Kalau memerhatikan Yakobus 4:1-4, tampak jelas adanya banyak keinginan dalam diri manusia yang menuntut untuk dipuaskan. Hal tersebut bisa mengakibatkan manusia hidup dalam belenggu keinginan-keinginan dunia, yaitu keinginan daging, keinginan mata, dan keangkuhan hidup. Ini yang menyebabkan seseorang menjadi sahabat dunia, sehingga menjadikan dirinya sebagai musuh Allah. Orang seperti ini akan terseret masuk ke dalam persekutuan dengan kerajaan gelap dan terhilang. Allah mau agar diri-Nya sebagai Bapa memiliki relasi dengan manusia yang adalah anak-anak-Nya. Relasi ini tidak bisa dibahasakan dengan kata-kata seperti relasi manusia dengan anak-anaknya. Hubungan antara anak dan bapak memiliki ikatan naluriah yang saling bersentuhan atau tersambung. Demikian pula hubungan Allah dengan manusia. Itulah sebabnya di dalam diri setiap anak manusia ada kekosongan yang tidak bisa diisi oleh siapa pun dan apa pun, kecuali oleh Allah sendiri, Bapanya.

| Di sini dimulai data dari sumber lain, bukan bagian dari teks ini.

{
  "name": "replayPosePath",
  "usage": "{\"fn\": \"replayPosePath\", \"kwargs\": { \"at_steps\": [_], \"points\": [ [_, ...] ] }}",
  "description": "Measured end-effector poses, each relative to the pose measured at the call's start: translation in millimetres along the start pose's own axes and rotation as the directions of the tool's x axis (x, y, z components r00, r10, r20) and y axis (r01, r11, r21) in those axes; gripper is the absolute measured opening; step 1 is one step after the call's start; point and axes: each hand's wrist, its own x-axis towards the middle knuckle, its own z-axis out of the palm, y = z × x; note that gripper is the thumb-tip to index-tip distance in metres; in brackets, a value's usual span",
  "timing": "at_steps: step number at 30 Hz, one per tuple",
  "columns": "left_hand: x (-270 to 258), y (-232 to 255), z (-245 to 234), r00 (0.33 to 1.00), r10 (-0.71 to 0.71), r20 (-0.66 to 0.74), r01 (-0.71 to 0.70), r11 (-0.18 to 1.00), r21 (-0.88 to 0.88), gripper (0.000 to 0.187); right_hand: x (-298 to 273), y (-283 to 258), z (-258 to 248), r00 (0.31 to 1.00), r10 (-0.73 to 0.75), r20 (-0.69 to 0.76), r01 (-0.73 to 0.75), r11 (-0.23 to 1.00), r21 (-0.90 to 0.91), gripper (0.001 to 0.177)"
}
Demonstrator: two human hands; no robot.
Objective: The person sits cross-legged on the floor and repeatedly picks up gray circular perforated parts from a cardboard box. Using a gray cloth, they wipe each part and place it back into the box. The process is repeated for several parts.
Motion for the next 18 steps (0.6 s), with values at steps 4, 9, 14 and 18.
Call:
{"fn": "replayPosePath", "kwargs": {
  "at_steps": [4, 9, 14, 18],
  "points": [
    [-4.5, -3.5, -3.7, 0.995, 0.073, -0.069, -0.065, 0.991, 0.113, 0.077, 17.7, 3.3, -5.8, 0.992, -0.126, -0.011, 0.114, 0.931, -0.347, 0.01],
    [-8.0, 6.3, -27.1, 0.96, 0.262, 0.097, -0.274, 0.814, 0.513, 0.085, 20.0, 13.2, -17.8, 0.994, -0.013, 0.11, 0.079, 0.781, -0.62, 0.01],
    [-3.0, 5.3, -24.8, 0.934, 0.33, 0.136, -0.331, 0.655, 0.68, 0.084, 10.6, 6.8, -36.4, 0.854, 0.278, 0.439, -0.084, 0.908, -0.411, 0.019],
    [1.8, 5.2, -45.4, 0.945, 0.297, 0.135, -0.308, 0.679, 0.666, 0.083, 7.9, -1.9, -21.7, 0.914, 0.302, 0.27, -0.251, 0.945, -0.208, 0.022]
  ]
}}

Walaupun Adam dan Hawa jatuh dalam dosa, Roh Allah masih ada di dalam diri manusia sampai di Kejadian 6. Dalam Kejadian 6:2-3 tertulis, “Maka anak-anak Allah melihat, bahwa anak-anak perempuan manusia itu cantik-cantik, lalu mereka mengambil isteri dari antara perempuan-perempuan itu, siapa saja yang disukai mereka. Berfirmanlah TUHAN: ‘Roh-Ku tidak akan selama-lamanya tinggal di dalam manusia, karena manusia itu adalah daging, tetapi umurnya akan seratus dua puluh tahun saja.’” Allah undur dari manusia dikarenakan manusia “daging” adanya. Maksudnya bahwa dalam berperilaku, manusia hanya mau memuaskan keinginan “daging”-nya sehingga tidak melakukan kehendak Allah. Hal ini ditunjukkan dengan perilaku mereka dalam memilih pasangan hidup.

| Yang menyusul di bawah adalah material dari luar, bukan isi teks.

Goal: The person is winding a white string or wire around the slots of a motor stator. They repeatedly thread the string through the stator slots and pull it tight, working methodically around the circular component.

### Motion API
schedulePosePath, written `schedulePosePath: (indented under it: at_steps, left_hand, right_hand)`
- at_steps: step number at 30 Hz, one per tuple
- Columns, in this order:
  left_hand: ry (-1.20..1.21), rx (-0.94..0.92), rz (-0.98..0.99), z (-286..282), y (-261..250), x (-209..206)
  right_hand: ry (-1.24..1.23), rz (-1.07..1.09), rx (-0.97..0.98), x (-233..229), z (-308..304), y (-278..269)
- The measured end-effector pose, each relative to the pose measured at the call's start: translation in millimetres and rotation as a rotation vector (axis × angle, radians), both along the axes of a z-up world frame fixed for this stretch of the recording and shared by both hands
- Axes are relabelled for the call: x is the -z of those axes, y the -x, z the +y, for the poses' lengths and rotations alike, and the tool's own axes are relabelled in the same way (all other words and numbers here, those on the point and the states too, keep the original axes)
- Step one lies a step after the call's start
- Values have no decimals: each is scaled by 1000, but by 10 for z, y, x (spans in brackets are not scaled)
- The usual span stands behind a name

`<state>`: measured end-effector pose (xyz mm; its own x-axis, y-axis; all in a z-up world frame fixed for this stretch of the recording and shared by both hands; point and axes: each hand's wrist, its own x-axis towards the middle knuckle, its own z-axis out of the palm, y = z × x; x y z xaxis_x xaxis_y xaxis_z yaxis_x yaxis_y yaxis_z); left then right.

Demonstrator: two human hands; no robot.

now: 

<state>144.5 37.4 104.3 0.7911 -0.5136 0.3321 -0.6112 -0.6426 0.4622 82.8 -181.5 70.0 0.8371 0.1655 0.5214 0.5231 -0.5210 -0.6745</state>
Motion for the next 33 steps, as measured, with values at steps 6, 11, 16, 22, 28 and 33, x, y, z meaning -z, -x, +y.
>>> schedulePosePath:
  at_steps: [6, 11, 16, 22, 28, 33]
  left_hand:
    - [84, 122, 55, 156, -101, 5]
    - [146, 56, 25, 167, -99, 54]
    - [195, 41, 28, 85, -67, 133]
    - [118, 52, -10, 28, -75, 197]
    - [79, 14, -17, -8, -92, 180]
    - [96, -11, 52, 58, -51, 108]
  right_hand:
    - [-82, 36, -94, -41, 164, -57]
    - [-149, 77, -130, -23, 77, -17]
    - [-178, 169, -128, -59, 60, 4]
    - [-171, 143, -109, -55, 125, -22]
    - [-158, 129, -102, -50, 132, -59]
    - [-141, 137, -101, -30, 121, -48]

Manusia itu daging (Ibr. ḇā·śār; ר ש ב), hanya mau menyenangkan diri sendiri sehingga tidak bisa bersekutu dengan dengan Allah melalui Roh-Nya. Sejak Roh Allah undur, tidak ada lagi relasi atau hubungan ideal atau proporsional antara Allah dan manusia. Sejak itu juga, manusia memiliki kekosongan dalam dirinya yang tidak pernah dapat terisi oleh apa pun dan siapa pun, sebab hanya Allah di dalam dan melalui Roh-Nya yang dapat mengisinya. Keselamatan dalam Yesus Kristus dapat mengembalikan hubungan itu. Hubungan Allah sebagai Bapa dengan manusia sebagai anak yang terputus. Salib Kristus yang menghubungkan kembali Allah dengan manusia dan karena salib itu Allah memberikan Roh Kudus sebagai meterai dalam kehidupan orang percaya. Oleh sebab itu, orang percaya harus membuka diri dan berjuang untuk memiliki kembali hubungan atau relasi yang saling mengisi, relasi yang eksklusif, proporsional, dan ideal.